ForesAI

Lightweight Computer Vision library for integrating your deep learning models with camera devices to perform inference tasks.

Introduction

Applications that utilizes machine learning models for vision tasks has been growing rapidly in recent years, and thus the need for tools that integrate between the data science and engineering pipelines. ForesAI aims to be the bridge the gap between the two by providing a library with simple APIs for you to apply your machine learning models built in popular libraries directly to your camera devices across different hardware platforms. With a particular emphasis on robotic use cases, ForesAI aims to minimize resource usage so that you can run your models on as many different hardware configurations as possible and provide you with the tools to broadcast your outputs to the rest of your AI system.

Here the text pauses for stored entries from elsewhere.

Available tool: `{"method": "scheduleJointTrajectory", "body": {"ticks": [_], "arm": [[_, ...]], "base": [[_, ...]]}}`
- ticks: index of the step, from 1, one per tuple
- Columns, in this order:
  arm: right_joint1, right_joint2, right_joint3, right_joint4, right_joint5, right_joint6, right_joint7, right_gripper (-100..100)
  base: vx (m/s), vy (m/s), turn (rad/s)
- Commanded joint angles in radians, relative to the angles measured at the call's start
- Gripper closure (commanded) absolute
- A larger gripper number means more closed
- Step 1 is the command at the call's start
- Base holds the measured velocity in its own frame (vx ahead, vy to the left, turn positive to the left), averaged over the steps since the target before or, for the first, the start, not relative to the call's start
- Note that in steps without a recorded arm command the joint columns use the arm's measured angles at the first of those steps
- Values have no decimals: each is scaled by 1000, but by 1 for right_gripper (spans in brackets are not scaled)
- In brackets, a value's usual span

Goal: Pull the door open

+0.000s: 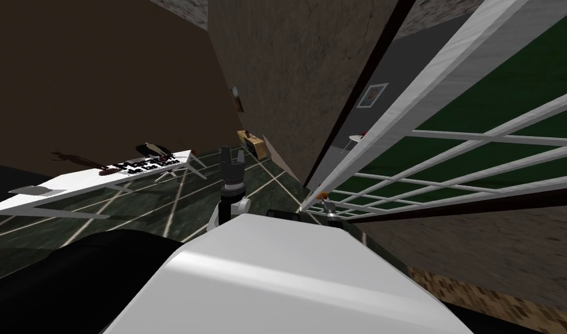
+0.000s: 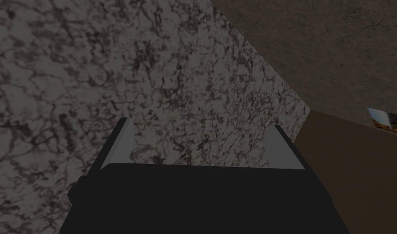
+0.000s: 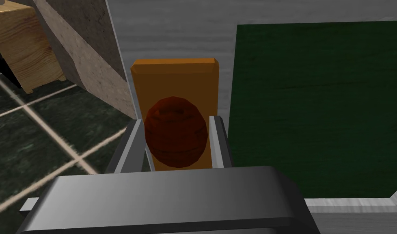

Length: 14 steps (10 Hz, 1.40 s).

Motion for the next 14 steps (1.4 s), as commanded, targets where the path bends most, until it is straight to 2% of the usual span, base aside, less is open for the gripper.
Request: {"method": "scheduleJointTrajectory", "body": {"ticks": [1, 3, 4, 5, 6, 11, 13, 14], "arm": [[-3, -7, 12, 27, 9, -30, -19, 100], [13, -24, 32, 25, 22, -58, -42, 100], [10, -18, 27, 25, 19, -43, -33, 100], [21, -28, 38, 36, 27, -73, -49, 100], [23, -31, 40, 39, 29, -80, -52, 100], [49, -60, 65, 69, 49, -161, -89, 100], [57, -69, 72, 77, 55, -186, -100, 100], [48, -63, 71, 85, 54, -179, -97, 100]], "base": [[-173, -50, 33], [-142, -37, 53], [-65, -14, 18], [-140, -46, 155], [-195, -63, 139], [-198, -65, 133], [-201, -86, 111], [-86, -29, 29]]}}
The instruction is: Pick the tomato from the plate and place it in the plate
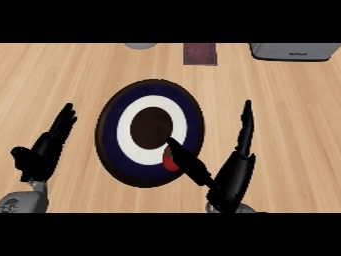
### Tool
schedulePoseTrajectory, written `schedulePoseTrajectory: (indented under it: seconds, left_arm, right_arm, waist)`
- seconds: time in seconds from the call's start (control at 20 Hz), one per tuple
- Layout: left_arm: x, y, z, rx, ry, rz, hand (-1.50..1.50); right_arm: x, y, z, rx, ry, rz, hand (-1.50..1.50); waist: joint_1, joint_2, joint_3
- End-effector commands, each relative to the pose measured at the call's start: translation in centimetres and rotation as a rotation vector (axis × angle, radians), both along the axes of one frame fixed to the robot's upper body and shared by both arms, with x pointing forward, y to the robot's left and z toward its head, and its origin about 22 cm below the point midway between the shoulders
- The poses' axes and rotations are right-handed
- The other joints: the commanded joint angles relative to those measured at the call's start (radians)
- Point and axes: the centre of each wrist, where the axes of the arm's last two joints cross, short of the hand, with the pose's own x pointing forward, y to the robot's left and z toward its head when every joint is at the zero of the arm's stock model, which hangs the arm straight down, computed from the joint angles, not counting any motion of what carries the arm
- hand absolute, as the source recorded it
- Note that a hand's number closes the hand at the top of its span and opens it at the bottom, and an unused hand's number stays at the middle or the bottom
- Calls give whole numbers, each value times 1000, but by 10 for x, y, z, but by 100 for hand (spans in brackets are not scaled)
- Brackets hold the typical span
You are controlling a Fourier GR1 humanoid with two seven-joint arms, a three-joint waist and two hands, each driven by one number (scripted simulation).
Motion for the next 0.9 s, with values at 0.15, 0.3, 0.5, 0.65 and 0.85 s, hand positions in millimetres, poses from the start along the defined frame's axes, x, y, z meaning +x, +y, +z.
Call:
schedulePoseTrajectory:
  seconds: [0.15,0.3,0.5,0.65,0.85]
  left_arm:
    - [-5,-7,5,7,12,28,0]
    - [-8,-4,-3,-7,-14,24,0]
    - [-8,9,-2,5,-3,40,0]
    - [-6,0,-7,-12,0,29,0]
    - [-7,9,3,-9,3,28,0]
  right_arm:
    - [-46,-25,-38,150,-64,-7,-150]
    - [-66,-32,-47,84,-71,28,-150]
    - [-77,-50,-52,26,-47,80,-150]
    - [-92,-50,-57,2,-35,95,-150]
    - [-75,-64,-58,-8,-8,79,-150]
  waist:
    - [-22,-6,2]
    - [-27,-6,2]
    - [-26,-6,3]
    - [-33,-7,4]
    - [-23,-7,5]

This is an early work in progress. The project stems out of my own research on efficient CNNs so I'm adding features/debugging as needed. Please check To-Dos for some upcoming tasks. However, I am looking for feedback as I want to library to support other use cases as well. Feel free to open an issue or make a pull request as you see fit--I am looking for additional contributors as I continue to build upon the library.

Notice

ForesAI supports vision-related tasks such as object detection, sematic segmentation, and instance segmenatation based on the relevant models. These APIs assume you have prepared a pre-trained model. For my TensorFlow models, all training/evaluation is done via the TensorFlow Object Detection API. I will provide the scripts I used for my own training under a different repo in the future, but YMMV as much of it depends on your own configurations.

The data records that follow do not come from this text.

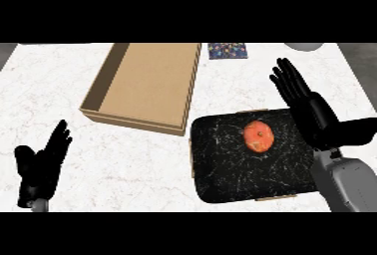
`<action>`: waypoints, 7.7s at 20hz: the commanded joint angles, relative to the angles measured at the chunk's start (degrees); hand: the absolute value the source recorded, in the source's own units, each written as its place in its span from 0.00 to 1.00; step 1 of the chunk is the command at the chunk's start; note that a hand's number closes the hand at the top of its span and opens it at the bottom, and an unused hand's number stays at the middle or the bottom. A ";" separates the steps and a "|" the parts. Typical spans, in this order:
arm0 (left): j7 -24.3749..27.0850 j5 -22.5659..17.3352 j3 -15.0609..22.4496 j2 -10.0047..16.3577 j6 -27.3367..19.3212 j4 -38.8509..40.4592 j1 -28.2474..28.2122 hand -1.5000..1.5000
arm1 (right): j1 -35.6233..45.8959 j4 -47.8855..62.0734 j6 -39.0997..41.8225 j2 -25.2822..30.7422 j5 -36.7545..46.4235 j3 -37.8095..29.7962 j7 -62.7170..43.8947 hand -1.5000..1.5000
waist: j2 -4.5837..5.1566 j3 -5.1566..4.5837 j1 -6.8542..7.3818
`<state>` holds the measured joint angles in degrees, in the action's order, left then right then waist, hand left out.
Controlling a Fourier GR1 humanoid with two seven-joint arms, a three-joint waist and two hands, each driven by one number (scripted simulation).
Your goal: Pick the squash from the tray and place it in the cardboard box
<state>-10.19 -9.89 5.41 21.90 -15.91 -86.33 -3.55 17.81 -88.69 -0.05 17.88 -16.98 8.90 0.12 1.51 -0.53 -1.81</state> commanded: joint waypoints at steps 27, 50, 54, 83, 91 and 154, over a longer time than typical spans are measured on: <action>4.93 4.11 12.96 -2.20 11.58 -5.56 13.18 0.50 | -14.29 -7.19 -17.48 3.79 69.07 18.59 -54.08 0.00 | -2.31 -0.23 0.06; 5.80 5.77 11.06 -5.53 14.31 -1.26 15.96 0.50 | -5.50 -9.40 5.11 -17.78 79.28 13.26 -75.22 0.00 | -1.57 0.51 1.76; 5.28 6.66 10.89 -5.90 15.10 -3.96 14.93 0.50 | -3.72 -3.93 0.79 -17.83 79.18 12.75 -73.19 0.00 | -1.53 0.53 2.14; 8.31 11.56 4.75 -11.40 20.76 2.36 16.39 0.50 | -5.73 9.40 -1.38 -17.86 78.00 6.44 -61.94 0.00 | -1.46 0.52 1.75; 5.95 14.37 6.62 -13.72 19.28 -3.32 11.77 0.50 | -4.38 10.47 -0.16 -16.84 77.85 3.96 -61.50 0.00 | -1.54 0.53 1.95; 6.83 15.42 3.62 -14.62 22.91 -0.07 17.46 0.50 | 62.94 59.18 25.33 3.63 31.13 7.37 52.83 1.00 | -0.74 0.49 4.31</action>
<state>-4.26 5.33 9.44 7.11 6.87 -86.38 13.93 77.68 -35.10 20.30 23.23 14.31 17.35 48.73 0.76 -0.06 2.62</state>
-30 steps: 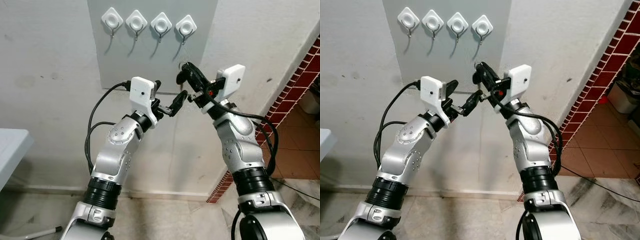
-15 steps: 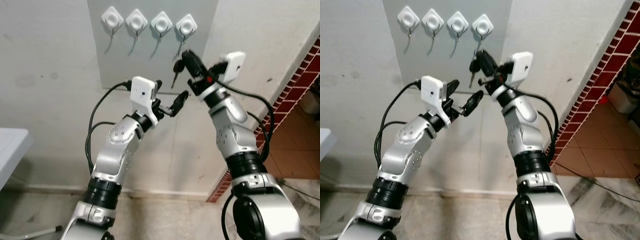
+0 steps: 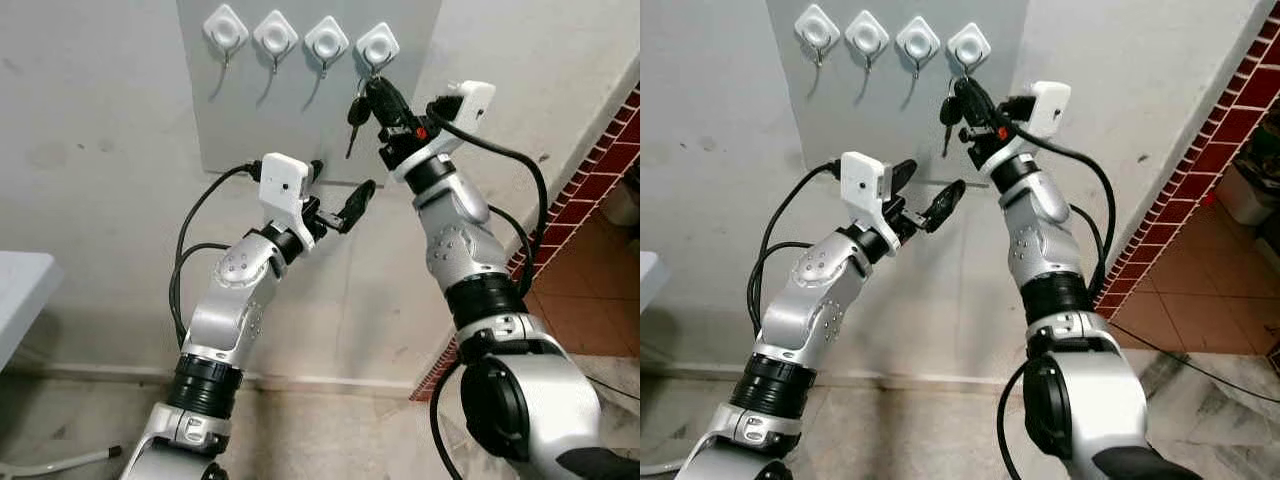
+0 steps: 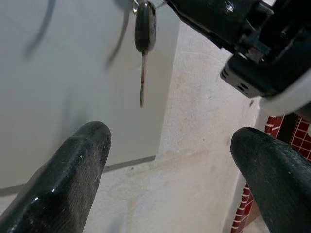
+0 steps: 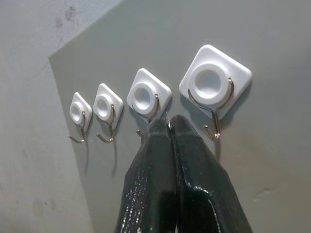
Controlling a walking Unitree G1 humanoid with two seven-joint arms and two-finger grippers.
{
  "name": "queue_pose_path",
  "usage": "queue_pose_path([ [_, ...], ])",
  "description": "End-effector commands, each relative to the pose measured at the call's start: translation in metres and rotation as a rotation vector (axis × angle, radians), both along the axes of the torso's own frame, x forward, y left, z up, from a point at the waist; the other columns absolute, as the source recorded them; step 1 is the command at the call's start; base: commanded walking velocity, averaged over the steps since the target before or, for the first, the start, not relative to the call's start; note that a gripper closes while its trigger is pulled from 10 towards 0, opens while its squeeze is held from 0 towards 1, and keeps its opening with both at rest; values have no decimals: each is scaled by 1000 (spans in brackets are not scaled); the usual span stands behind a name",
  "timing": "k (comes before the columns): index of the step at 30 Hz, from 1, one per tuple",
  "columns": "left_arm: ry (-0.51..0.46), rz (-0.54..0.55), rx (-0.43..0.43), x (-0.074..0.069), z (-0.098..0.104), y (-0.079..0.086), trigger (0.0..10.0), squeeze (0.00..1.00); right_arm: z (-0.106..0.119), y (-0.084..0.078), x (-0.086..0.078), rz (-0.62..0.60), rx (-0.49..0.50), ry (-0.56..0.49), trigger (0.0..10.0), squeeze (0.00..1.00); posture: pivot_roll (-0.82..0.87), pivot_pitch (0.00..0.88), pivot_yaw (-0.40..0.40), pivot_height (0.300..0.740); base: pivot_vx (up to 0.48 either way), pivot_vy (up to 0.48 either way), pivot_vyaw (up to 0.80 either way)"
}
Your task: Hang keys on a hook
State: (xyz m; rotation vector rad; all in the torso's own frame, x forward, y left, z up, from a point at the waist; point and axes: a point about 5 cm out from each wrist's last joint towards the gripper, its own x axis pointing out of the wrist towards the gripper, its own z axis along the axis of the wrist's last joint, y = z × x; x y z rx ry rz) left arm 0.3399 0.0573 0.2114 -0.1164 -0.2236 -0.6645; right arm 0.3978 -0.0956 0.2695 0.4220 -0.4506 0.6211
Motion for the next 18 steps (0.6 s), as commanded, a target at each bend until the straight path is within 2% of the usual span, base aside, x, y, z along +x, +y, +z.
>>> queue_pose_path([
  [1, -15, -1, 2, -1, 5, -2, 10000, 0, 8, -3, 1, -3, 29, -21, 10000, 0, -8, 51, -71, 740, 0, 0, 0],
  [7, -9, 1, -2, -1, 5, -1, 10000, 0, 9, -7, 6, 6, 129, 26, 10000, 0, -7, 56, -67, 740, 0, 0, 0],
  [18, -3, -4, -5, -1, 5, -1, 10000, 0, 3, -14, 10, -1, 232, 80, 10000, 0, -12, 61, -60, 740, 0, 0, 0],
])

Orignally the library was meant to support TensorFlow only, but as you can see the scope has increased drastically as my own research demanded. I'm in the process of building a standard, library-agnostic inferface to make building new inference workflows much easier. As such, all the run_detection functions in the ops files will be depreciated in the future. Feel free to look at the model_loader module under inference to get a sense of how it is being done.

Currently, ForesAI supports the following tasks:

Object Detection / Instance Segmentation

TensorFlow models that are trained using the TensorFlow Object Detection API. Check out the Model Zoo For the full list. Both SSD-Mobilenet and Mask-RCNN has been tested.

Object Detection

Movidius NCS compiled models for object detection. See the NC App Zoo for details. The Caffe-compiled version of SSD-Mobilenet was tested.

Semantic Segmentation

All PyTorch models. Right now visualization only works for the cityscape dataset. I've included ERFNet, Resnet18 8s, and Resnet34 8s for use.

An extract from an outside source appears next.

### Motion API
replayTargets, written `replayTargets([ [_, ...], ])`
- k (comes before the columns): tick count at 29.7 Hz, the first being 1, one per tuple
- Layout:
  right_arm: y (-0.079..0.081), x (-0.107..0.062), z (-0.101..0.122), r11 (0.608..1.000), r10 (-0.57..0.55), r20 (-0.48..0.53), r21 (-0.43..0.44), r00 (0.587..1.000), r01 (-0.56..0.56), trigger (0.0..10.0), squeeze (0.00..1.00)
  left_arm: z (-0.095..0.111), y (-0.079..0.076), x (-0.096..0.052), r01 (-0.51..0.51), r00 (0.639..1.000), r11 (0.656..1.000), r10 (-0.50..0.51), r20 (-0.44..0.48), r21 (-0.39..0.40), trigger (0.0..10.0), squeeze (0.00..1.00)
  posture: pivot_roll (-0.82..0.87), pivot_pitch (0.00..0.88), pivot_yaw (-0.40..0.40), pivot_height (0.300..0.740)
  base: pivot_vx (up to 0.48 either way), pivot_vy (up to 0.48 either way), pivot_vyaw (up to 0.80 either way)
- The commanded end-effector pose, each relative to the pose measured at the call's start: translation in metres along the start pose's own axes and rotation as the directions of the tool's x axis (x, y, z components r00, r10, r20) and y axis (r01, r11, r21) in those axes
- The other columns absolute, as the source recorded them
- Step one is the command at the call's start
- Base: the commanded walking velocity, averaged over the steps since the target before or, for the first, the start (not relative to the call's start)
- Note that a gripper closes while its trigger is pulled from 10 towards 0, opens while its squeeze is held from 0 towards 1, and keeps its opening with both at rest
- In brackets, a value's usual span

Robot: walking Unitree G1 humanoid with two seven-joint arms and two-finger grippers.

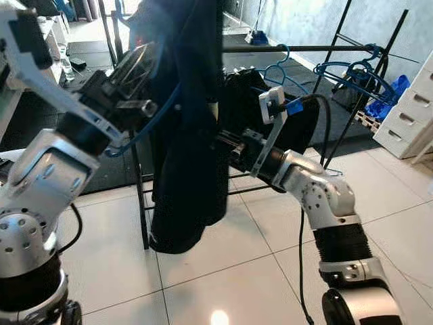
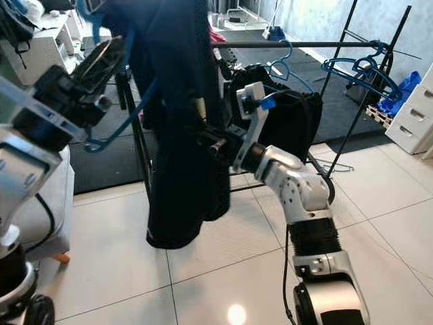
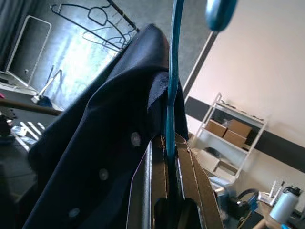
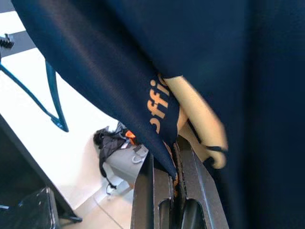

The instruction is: Hang hanger

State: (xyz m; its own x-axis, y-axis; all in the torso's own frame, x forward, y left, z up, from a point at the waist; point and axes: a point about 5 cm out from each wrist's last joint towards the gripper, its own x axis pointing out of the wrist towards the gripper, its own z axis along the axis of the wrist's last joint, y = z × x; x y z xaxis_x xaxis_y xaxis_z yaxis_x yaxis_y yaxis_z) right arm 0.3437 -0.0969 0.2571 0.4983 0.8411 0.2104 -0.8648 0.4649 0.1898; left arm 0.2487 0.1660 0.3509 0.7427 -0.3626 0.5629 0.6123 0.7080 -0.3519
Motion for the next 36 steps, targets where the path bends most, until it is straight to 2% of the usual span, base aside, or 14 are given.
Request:
replayTargets([
  [1, -0.006, -0.005, 0.013, 0.999, -0.023, 0.035, -0.025, 0.999, 0.023, 0.0, 0.00, 0.004, 0.007, -0.006, -0.004, 1.000, 0.998, 0.006, -0.027, 0.062, 0.0, 0.00, -0.04, 0.063, -0.050, 0.740, 0.000, 0.000, 0.00],
  [4, -0.009, -0.008, 0.019, 0.999, -0.033, 0.049, -0.036, 0.998, 0.034, 0.0, 0.00, 0.002, 0.013, -0.010, -0.020, 0.998, 0.993, 0.028, -0.065, 0.120, 0.2, 0.00, -0.04, 0.062, -0.050, 0.740, 0.000, 0.000, 0.00],
  [7, -0.015, -0.016, 0.045, 0.996, -0.053, 0.114, -0.070, 0.992, 0.062, 0.0, 0.00, -0.032, 0.042, -0.035, 0.039, 0.911, 0.871, 0.170, -0.375, 0.489, 2.3, 0.00, -0.05, 0.061, -0.049, 0.740, 0.000, 0.000, 0.00],
  [11, -0.016, -0.018, 0.050, 0.995, -0.057, 0.129, -0.073, 0.990, 0.067, 0.0, 0.00, -0.040, 0.048, -0.043, 0.077, 0.877, 0.840, 0.200, -0.437, 0.538, 2.3, 0.00, -0.05, 0.061, -0.049, 0.740, 0.000, 0.000, 0.00],
  [13, -0.019, -0.021, 0.056, 0.994, -0.069, 0.149, -0.075, 0.986, 0.080, 0.0, 0.00, -0.049, 0.056, -0.055, 0.144, 0.820, 0.791, 0.240, -0.519, 0.594, 3.9, 0.00, -0.05, 0.060, -0.048, 0.740, 0.000, 0.000, 0.00],
  [15, -0.027, -0.029, 0.063, 0.989, -0.111, 0.173, -0.073, 0.979, 0.125, 0.0, 0.00, -0.066, 0.072, -0.092, 0.341, 0.632, 0.692, 0.333, -0.700, 0.637, 4.4, 0.00, -0.04, 0.060, -0.051, 0.740, 0.000, 0.000, 0.00],
  [17, -0.029, -0.029, 0.062, 0.989, -0.119, 0.172, -0.071, 0.978, 0.132, 0.0, 0.00, -0.067, 0.073, -0.097, 0.363, 0.606, 0.688, 0.338, -0.720, 0.628, 4.4, 0.00, -0.04, 0.060, -0.051, 0.740, 0.000, 0.000, 0.00],
  [23, -0.032, -0.029, 0.054, 0.985, -0.147, 0.136, -0.076, 0.980, 0.158, 0.0, 0.00, -0.061, 0.059, -0.103, 0.389, 0.599, 0.752, 0.232, -0.767, 0.531, 5.8, 0.00, -0.04, 0.061, -0.052, 0.740, 0.000, 0.000, 0.00],
  [26, -0.045, -0.031, 0.000, 0.956, -0.277, -0.174, -0.149, 0.945, 0.253, 0.0, 0.00, -0.021, 0.051, -0.113, 0.358, 0.707, 0.841, 0.039, -0.706, 0.405, 10.0, 0.00, -0.04, 0.060, -0.052, 0.740, 0.000, 0.000, 0.00],
  [30, -0.055, -0.042, -0.034, 0.922, -0.383, -0.325, -0.197, 0.865, 0.334, 0.0, 0.00, -0.008, 0.086, -0.124, 0.169, 0.774, 0.852, 0.196, -0.602, 0.495, 10.0, 0.00, -0.03, 0.060, -0.049, 0.740, 0.000, 0.000, 0.00],
  [31, -0.060, -0.050, -0.046, 0.903, -0.428, -0.352, -0.196, 0.832, 0.382, 2.9, 0.00, -0.011, 0.104, -0.139, 0.091, 0.743, 0.844, 0.296, -0.600, 0.529, 10.0, 0.00, -0.03, 0.066, -0.046, 0.740, 0.000, 0.000, 0.00],
  [33, -0.063, -0.056, -0.053, 0.889, -0.458, -0.369, -0.195, 0.809, 0.414, 2.9, 0.00, -0.013, 0.116, -0.150, 0.045, 0.712, 0.832, 0.361, -0.602, 0.553, 10.0, 0.00, -0.03, 0.066, -0.046, 0.740, 0.000, 0.000, 0.00],
  [34, -0.063, -0.061, -0.059, 0.885, -0.465, -0.374, -0.184, 0.802, 0.427, 10.0, 0.00, -0.020, 0.131, -0.167, -0.053, 0.659, 0.810, 0.468, -0.589, 0.584, 10.0, 0.00, -0.04, 0.072, -0.042, 0.740, 0.000, 0.000, 0.00],
  [36, -0.061, -0.066, -0.064, 0.886, -0.462, -0.375, -0.172, 0.803, 0.430, 10.0, 0.00, -0.028, 0.145, -0.185, -0.154, 0.593, 0.774, 0.569, -0.569, 0.614, 10.0, 0.00, -0.04, 0.073, -0.043, 0.740, 0.000, 0.000, 0.00],
])
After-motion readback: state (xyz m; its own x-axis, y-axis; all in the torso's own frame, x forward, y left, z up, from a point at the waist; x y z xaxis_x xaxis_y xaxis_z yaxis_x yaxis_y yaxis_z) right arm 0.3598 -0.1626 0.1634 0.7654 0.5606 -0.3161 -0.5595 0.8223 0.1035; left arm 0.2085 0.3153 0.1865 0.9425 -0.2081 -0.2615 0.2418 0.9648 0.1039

I would like to support additional libraries as well so let me know if you want to help in this endeaver!

Requirements

Must haves:

Python 3.5 or above (any other version will require minor fixes)
- Following packages:
  - numpy
  - psutil
OpenCV3 (your own build or pip)

For TensorFlow:

Pillow (PIL) (For instance segmentation)
TensorFlow

For Movidius:

Movidius SDK

For PyTorch (Currently, only GPU mode w/CUDA is supported at this time):

Pillow (PIL)
PyTorch

For Darknet (YOLO object detectors):

Build the library from the author's repo here and put the binary under the "darknet" folder. You'll also want to change the file paths in the cfg folder to match your own

Instructions

If you don't have a model in mind, feel free to use this slightly modified SSD-mobilenetv1 model here to test out the object detection function. You'll need both folders extracted within the "ForesAI" folder.

There are two main ways to access the module. If you want to run ForesAI as a standalone module:

python main.py --config_path <CONFIG_PATH>

Where CONFIG_PATH is a json file with the configurations shown in demo_configs folder. If you want to test this out on your laptop webcam_benchmark.json would be a good first choice. Adding the "--benchmark" flag will show graphs measuring cpu/ram usage over time. One thing to notice is that the device_path in the config does not have to be an actual camera--a recorded video will work as well!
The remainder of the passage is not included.